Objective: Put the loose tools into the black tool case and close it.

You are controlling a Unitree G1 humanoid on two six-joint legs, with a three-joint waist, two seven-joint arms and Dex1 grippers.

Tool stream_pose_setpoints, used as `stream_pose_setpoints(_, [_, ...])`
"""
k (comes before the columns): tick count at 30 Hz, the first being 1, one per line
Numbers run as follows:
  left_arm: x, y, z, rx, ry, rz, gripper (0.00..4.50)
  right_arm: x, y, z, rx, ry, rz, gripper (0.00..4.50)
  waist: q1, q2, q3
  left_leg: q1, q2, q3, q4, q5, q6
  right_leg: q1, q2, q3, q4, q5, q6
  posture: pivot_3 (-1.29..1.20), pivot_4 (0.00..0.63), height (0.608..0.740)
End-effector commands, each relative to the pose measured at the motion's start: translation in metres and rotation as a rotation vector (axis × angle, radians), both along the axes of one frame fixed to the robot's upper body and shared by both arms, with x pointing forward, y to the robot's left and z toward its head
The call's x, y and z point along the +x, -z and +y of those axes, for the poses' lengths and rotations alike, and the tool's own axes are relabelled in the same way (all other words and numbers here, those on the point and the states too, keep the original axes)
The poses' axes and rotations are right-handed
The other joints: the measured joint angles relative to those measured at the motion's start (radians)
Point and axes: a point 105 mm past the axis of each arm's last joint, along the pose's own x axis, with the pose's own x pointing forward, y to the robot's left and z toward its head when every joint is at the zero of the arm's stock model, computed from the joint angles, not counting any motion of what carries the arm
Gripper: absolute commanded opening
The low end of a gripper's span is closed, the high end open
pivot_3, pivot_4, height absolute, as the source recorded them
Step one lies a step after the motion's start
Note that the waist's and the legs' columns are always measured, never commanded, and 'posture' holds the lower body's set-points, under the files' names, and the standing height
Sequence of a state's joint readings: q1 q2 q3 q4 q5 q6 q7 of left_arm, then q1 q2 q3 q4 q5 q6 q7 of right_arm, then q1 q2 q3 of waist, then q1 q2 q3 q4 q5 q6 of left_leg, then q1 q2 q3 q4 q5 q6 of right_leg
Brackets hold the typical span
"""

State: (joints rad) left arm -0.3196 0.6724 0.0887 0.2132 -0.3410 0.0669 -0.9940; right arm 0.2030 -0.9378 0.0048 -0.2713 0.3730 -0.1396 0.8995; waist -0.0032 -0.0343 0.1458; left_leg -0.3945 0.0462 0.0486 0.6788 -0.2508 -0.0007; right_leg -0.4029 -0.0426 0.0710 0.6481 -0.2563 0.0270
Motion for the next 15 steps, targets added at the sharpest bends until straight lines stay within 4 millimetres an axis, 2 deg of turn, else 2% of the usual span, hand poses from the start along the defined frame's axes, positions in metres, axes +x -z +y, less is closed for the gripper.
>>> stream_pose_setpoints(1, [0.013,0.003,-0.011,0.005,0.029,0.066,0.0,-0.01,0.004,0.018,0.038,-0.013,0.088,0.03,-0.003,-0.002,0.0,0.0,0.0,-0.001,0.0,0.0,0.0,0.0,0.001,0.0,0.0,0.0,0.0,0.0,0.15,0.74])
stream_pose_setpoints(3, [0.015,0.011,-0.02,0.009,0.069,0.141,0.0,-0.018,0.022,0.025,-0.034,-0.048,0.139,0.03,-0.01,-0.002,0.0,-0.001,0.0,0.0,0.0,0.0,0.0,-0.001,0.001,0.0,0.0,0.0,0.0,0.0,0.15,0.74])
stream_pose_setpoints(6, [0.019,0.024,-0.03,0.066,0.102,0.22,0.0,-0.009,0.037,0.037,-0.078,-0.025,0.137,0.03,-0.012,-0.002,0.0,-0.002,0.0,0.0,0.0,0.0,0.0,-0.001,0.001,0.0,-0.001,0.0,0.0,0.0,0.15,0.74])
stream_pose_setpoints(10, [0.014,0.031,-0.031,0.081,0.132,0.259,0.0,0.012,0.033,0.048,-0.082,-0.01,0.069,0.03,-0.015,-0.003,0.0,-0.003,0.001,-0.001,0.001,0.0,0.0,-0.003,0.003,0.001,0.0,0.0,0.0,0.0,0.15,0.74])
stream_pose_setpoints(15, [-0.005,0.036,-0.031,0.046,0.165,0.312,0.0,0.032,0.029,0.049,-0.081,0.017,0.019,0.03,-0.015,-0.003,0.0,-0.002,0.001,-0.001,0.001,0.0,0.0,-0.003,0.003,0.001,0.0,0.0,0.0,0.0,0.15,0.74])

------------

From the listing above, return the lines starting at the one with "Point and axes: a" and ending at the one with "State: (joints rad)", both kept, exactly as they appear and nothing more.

Point and axes: a point 105 mm past the axis of each arm's last joint, along the pose's own x axis, with the pose's own x pointing forward, y to the robot's left and z toward its head when every joint is at the zero of the arm's stock model, computed from the joint angles, not counting any motion of what carries the arm
Gripper: absolute commanded opening
The low end of a gripper's span is closed, the high end open
pivot_3, pivot_4, height absolute, as the source recorded them
Step one lies a step after the motion's start
Note that the waist's and the legs' columns are always measured, never commanded, and 'posture' holds the lower body's set-points, under the files' names, and the standing height
Sequence of a state's joint readings: q1 q2 q3 q4 q5 q6 q7 of left_arm, then q1 q2 q3 q4 q5 q6 q7 of right_arm, then q1 q2 q3 of waist, then q1 q2 q3 q4 q5 q6 of left_leg, then q1 q2 q3 q4 q5 q6 of right_leg
Brackets hold the typical span
"""

State: (joints rad) left arm -0.3196 0.6724 0.0887 0.2132 -0.3410 0.0669 -0.9940; right arm 0.2030 -0.9378 0.0048 -0.2713 0.3730 -0.1396 0.8995; waist -0.0032 -0.0343 0.1458; left_leg -0.3945 0.0462 0.0486 0.6788 -0.2508 -0.0007; right_leg -0.4029 -0.0426 0.0710 0.6481 -0.2563 0.0270

This concludes the output.